__WHAT YOU NEED TO DO__: Print all the data, keeping every line exactly as it is.

= = = =

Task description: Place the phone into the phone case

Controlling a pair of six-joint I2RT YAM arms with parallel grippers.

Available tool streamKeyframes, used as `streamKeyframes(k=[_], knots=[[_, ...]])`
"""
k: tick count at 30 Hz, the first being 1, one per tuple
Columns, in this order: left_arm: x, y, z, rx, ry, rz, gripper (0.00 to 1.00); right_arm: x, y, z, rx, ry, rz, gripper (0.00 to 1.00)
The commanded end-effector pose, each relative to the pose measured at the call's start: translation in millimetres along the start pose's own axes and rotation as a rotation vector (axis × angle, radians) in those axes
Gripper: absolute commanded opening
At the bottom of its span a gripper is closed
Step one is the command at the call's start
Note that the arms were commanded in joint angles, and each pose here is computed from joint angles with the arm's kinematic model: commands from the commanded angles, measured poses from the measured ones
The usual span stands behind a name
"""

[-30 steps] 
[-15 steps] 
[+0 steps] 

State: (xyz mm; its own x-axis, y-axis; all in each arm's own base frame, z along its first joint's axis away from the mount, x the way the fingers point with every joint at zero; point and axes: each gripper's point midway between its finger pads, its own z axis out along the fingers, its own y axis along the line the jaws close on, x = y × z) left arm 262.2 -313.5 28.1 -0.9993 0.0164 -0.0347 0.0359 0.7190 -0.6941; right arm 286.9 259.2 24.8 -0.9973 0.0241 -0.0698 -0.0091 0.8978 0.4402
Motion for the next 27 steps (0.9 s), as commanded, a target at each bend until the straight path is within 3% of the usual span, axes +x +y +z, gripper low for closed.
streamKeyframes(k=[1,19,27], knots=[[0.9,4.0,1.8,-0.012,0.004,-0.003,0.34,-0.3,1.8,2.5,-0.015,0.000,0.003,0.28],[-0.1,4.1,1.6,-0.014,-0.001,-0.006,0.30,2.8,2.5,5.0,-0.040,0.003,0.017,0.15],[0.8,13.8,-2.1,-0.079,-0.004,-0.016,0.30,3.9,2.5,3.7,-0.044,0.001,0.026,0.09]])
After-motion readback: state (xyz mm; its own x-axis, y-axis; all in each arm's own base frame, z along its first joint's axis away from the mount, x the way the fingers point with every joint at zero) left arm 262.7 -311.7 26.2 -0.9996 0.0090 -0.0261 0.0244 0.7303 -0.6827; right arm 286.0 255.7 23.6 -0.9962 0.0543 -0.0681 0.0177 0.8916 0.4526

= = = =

__EXERCISE SOLUTION__:
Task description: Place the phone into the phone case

Controlling a pair of six-joint I2RT YAM arms with parallel grippers.

Available tool streamKeyframes, used as `streamKeyframes(k=[_], knots=[[_, ...]])`
"""
k: tick count at 30 Hz, the first being 1, one per tuple
Columns, in this order: left_arm: x, y, z, rx, ry, rz, gripper (0.00 to 1.00); right_arm: x, y, z, rx, ry, rz, gripper (0.00 to 1.00)
The commanded end-effector pose, each relative to the pose measured at the call's start: translation in millimetres along the start pose's own axes and rotation as a rotation vector (axis × angle, radians) in those axes
Gripper: absolute commanded opening
At the bottom of its span a gripper is closed
Step one is the command at the call's start
Note that the arms were commanded in joint angles, and each pose here is computed from joint angles with the arm's kinematic model: commands from the commanded angles, measured poses from the measured ones
The usual span stands behind a name
"""

[-30 steps] 
[-15 steps] 
[+0 steps] 

State: (xyz mm; its own x-axis, y-axis; all in each arm's own base frame, z along its first joint's axis away from the mount, x the way the fingers point with every joint at zero; point and axes: each gripper's point midway between its finger pads, its own z axis out along the fingers, its own y axis along the line the jaws close on, x = y × z) left arm 262.2 -313.5 28.1 -0.9993 0.0164 -0.0347 0.0359 0.7190 -0.6941; right arm 286.9 259.2 24.8 -0.9973 0.0241 -0.0698 -0.0091 0.8978 0.4402
Motion for the next 27 steps (0.9 s), as commanded, a target at each bend until the straight path is within 3% of the usual span, axes +x +y +z, gripper low for closed.
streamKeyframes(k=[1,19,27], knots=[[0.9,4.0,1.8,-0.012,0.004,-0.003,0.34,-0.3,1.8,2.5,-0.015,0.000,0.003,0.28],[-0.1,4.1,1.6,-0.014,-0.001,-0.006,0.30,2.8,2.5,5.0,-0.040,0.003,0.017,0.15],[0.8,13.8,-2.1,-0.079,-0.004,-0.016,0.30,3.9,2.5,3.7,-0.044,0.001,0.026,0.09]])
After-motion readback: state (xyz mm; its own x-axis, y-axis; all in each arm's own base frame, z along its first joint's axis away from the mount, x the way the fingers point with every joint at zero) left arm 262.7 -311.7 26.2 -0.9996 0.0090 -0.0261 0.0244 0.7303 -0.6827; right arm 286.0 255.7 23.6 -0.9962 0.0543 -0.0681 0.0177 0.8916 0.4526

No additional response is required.